用于联邦学习研究的 TFF:模型和更新压缩

在 TensorFlow.org 上查看 在 Google Colab 中运行 在 GitHub 上查看源代码 下载笔记本

在本教程中,我们使用 EMNIST 数据集来演示如何使用 tff.learning API 在联邦平均算法中启用有损压缩算法以降低通信成本。有关联邦平均算法的更多详细信息,请参阅论文 Communication-Efficient Learning of Deep Networks from Decentralized Data

开始之前

开始之前,请运行以下代码以确保您的环境已正确设置。如果您没有看到问候语,请参阅 安装 指南以获取说明。

pip install --quiet --upgrade tensorflow-federated
pip install --quiet --upgrade tensorflow-model-optimization
%load_ext tensorboard

import functools

import numpy as np
import tensorflow as tf
import tensorflow_federated as tff

验证 TFF 是否正常工作。

@tff.federated_computation
def hello_world():
  return 'Hello, World!'

hello_world()
b'Hello, World!'

准备输入数据

在本节中,我们加载并预处理 TFF 中包含的 EMNIST 数据集。有关 EMNIST 数据集的更多详细信息,请查看 用于图像分类的联邦学习 教程。

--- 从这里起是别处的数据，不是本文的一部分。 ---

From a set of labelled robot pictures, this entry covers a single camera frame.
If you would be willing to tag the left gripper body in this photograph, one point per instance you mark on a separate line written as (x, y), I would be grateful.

# This value only applies to EMNIST dataset, consider choosing appropriate
# values if switching to other datasets.
MAX_CLIENT_DATASET_SIZE = 418

CLIENT_EPOCHS_PER_ROUND = 1
CLIENT_BATCH_SIZE = 20
TEST_BATCH_SIZE = 500

emnist_train, emnist_test = tff.simulation.datasets.emnist.load_data(
    only_digits=True)

def reshape_emnist_element(element):
  return (tf.expand_dims(element['pixels'], axis=-1), element['label'])

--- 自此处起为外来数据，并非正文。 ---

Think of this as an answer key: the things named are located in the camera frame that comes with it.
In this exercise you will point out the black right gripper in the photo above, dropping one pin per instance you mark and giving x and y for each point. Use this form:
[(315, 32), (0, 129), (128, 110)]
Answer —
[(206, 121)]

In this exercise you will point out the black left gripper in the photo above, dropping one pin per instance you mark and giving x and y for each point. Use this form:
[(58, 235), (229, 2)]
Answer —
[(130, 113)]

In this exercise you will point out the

def preprocess_train_dataset(dataset):
  """Preprocessing function for the EMNIST training dataset."""
  return (dataset
          # Shuffle according to the largest client dataset
          .shuffle(buffer_size=MAX_CLIENT_DATASET_SIZE)
          # Repeat to do multiple local epochs
          .repeat(CLIENT_EPOCHS_PER_ROUND)
          # Batch to a fixed client batch size
          .batch(CLIENT_BATCH_SIZE, drop_remainder=False)
          # Preprocessing step
          .map(reshape_emnist_element))

emnist_train = emnist_train.preprocess(preprocess_train_dataset)

定义模型

这里,我们基于原始 FedAvg CNN 定义了一个 Keras 模型,然后将 Keras 模型包装在 tff.learning.models.VariableModel 的实例中,以便 TFF 可以使用它。

请注意,我们需要一个函数来生成模型,而不仅仅是直接生成模型。此外,该函数不能仅仅捕获预先构建的模型,它必须在调用它的上下文中创建模型。原因是 TFF 被设计为进入设备,并且需要控制何时构建资源,以便可以捕获和打包它们。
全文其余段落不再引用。